"Do Surgeons performing cytoreductive therapy, such as HPEC and PIPAC, in peritoneal cancer patients adress troubled sexual health in disease-management-programs? Igls-Vienna-SexMed-Survey-Program: Participants' self-assessment-results at the HIPEC/PIPAC-Symposium, Salzburg, November 2017
Ucsnik, L1; Kottmel, A2; Bitzer, J3; Teleky, B4; Emmanuel, K5; Jäger, TA5
1: Medical University Vienna, AUT; 2: Private Practice for Gynecology and Sexual Medicine, Vienna, AUT; 3: Private Practice for Gynecology, Basel, CH; 4: Medical University Vienna, Dpt for Surgery, AUT; 5: Paracelsus Private Medical University Salzburg, Dpt for Surgery, AUT
Introduction: Hypertherme peritoneal chemoperfusion, HIPEC, as well as pressurized intraperitoneal aerosol chemotherapy, PIPAC, have an impact on pelvine structures and reproductive organs during surgical procedure in cancer patients. Due to chemotoxicity, heat as well as surgery, not always be performable in a nerve-sparing way in order to reduce cancer-cells sexual health can be heavily troubled in these patients. Life-expectancy of patients increases after successful therapy. Thus, the importance of their quality of life, living with cancer and sexual health increases, too. HIPEC/PIPAC are mainly offered in defined centers providing multidisciplinary, –professional expertise and high-end health care structures to be able to treat patients state-of-the-art. Little is known about these cancer patients’ sexual health.

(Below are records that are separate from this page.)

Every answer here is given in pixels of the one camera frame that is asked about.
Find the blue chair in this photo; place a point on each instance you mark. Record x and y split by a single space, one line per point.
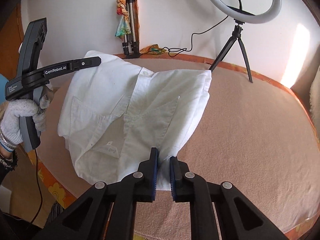
3 82

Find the wooden cabinet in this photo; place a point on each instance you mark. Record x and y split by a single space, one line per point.
11 38

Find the white long-sleeve shirt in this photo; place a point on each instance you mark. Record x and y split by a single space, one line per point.
115 113

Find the white gloved left hand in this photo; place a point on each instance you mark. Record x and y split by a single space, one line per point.
11 135

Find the white ring light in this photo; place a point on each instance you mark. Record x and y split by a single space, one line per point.
269 15

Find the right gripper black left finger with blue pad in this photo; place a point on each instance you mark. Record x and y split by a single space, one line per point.
107 211

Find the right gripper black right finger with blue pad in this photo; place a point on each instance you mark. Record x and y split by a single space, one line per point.
218 211

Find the beige fleece blanket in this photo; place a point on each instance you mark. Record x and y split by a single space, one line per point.
250 142

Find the colourful patterned scarf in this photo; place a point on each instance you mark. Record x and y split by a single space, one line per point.
124 28

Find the folded silver tripod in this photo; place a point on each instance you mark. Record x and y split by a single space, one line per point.
131 40

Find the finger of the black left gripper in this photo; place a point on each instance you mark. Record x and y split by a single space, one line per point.
85 63

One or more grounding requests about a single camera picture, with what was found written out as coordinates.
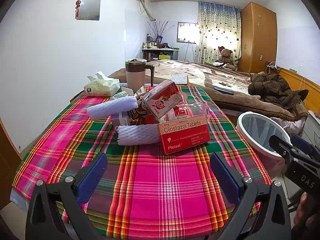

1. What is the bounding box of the clear plastic bottle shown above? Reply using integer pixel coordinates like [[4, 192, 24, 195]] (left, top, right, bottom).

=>
[[173, 92, 212, 120]]

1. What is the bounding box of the red Cilostazol tablet box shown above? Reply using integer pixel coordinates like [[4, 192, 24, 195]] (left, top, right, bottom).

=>
[[158, 115, 210, 155]]

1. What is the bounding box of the purple drink carton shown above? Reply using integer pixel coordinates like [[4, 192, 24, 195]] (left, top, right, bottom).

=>
[[111, 112, 131, 127]]

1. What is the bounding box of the white foam net sleeve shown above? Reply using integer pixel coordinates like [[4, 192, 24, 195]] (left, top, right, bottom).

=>
[[116, 124, 160, 146]]

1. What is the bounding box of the red strawberry milk carton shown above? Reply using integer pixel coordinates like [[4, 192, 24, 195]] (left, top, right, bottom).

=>
[[142, 80, 183, 119]]

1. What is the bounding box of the white trash bin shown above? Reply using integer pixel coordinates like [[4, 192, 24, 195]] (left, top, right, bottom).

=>
[[236, 112, 291, 178]]

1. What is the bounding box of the right hand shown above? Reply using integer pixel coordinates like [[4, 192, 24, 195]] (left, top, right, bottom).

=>
[[293, 192, 316, 227]]

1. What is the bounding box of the wooden headboard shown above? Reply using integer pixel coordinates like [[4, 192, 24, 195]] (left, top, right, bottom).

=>
[[279, 68, 320, 115]]

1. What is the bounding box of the dark brown jacket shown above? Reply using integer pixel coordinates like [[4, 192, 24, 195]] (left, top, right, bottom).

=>
[[248, 73, 309, 112]]

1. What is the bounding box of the bed with brown blanket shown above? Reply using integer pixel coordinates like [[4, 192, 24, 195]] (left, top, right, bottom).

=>
[[107, 59, 309, 122]]

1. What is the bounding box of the plaid tablecloth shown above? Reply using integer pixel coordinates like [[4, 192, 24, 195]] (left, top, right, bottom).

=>
[[10, 86, 271, 239]]

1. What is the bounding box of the teddy bear with hat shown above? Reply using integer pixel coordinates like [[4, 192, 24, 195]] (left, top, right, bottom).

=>
[[217, 46, 236, 71]]

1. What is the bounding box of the wooden wardrobe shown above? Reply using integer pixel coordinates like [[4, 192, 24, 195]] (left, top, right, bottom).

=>
[[238, 2, 277, 73]]

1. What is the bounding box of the orange white small box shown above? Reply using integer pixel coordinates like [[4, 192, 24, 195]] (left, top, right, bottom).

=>
[[170, 74, 189, 85]]

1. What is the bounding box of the patterned curtain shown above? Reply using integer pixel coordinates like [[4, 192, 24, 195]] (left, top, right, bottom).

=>
[[195, 1, 241, 64]]

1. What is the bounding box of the window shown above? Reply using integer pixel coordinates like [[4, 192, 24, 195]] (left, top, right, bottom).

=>
[[177, 22, 200, 44]]

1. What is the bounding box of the cluttered side desk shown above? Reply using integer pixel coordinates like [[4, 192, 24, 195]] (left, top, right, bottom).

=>
[[142, 34, 179, 61]]

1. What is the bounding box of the brown lidded mug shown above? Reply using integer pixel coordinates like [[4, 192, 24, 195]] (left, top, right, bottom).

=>
[[125, 59, 155, 92]]

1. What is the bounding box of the vase with dry branches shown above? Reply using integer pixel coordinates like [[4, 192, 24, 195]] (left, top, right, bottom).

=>
[[148, 20, 173, 48]]

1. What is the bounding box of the wall poster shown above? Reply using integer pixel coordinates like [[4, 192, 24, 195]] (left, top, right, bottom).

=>
[[75, 0, 101, 21]]

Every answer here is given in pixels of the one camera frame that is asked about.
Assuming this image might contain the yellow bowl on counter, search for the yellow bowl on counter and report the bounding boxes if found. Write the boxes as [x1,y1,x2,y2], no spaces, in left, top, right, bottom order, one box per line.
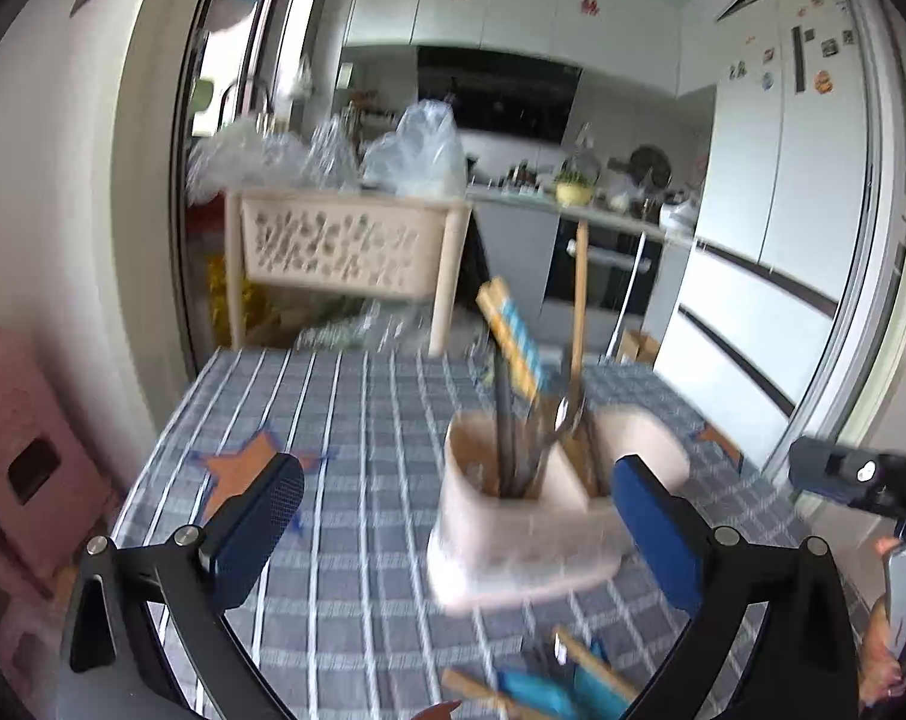
[554,182,595,206]

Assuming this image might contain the cardboard box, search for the cardboard box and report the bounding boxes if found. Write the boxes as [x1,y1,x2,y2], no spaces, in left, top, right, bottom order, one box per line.
[616,330,659,366]

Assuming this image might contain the person right hand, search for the person right hand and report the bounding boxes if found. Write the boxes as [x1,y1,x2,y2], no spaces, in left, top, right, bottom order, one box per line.
[858,536,906,718]

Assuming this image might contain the black built-in oven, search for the black built-in oven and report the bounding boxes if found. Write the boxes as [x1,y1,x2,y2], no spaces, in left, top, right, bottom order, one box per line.
[544,220,663,316]

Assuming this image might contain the beige perforated plastic basket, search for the beige perforated plastic basket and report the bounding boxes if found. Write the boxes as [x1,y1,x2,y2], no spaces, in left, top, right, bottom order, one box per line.
[224,188,473,358]

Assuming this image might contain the black range hood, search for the black range hood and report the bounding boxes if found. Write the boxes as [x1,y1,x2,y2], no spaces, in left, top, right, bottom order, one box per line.
[416,46,581,143]

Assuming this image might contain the pink plastic stool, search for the pink plastic stool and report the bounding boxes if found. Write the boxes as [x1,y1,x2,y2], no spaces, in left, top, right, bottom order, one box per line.
[0,550,62,718]
[0,328,113,582]

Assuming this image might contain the white refrigerator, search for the white refrigerator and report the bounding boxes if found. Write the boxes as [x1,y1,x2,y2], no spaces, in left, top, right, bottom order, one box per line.
[655,0,868,468]

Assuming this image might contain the black handled spoon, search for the black handled spoon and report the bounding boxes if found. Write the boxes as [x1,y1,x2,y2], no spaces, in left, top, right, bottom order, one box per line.
[523,394,583,497]

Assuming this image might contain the pink utensil holder caddy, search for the pink utensil holder caddy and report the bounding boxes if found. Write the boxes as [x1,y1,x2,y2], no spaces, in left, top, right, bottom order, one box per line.
[427,405,691,614]

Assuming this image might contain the grey checkered tablecloth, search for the grey checkered tablecloth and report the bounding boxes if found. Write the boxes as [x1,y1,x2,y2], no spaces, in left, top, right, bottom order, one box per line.
[111,346,823,720]

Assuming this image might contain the long wooden chopstick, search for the long wooden chopstick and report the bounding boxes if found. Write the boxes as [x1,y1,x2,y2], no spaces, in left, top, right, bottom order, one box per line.
[442,668,549,720]

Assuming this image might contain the blue patterned chopstick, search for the blue patterned chopstick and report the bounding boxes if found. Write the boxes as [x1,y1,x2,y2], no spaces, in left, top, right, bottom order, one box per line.
[499,289,546,400]

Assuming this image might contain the clear plastic bag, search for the clear plastic bag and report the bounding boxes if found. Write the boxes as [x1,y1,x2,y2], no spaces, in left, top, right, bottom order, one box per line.
[362,99,467,200]

Material: Thus, at the HIPEC/PIPAC-symposium, Salzburg, November 2017, 10 of 53 surgeons (19,86%) from Austria and Germany, accepted the invitation to participate in the Igls-Vienna-SexMed-Survey-Program and self-assess the integration of sexual health in their patient-management-concepts via questionnaire.
Results: Up to 100% of the participants asked up to 20% of the patients about sexual problems. 70% of them assessed to be asked by up to 20% of the patients treated with HIPEC/PIPAC. 50% of the doctors did suggest that the patients treated have sexual problems, but didn’t address these. Reasons why patients did not bring up were rated in 90%, “other topics more important”, in 50% age, in 40% lack of time. 80% of the surgeons stated before surgery and 50% after surgery sexual health should actively be addressed by medical doctors. 50% referred patients with sexual issues to gynaecologists or urologists. Sexual medicine support offered was in 70% referring to the medical specialists needed and in 20% evaluation of medications’ side-effects on sexual function. 50% of the participants assessed patients’ age or culture, 40% of the doctors rated patients’ religion, lack of motivation or lack of sexual medicine expertise for adequate therapy reducing successful treatment.
Conclusion: Troubled sexual health is not yet routine part of state-of-the art HIPEC/PIPAC patient-management. 80% of the patients remained not asked about this essential aspect of quality of life and living with cancer so far. There’s awareness of the need to actively address the topic before and after surgery by the doctors. The survey’s participants expressed the need for sexual medicine training for surgeons to increase therapeutic success.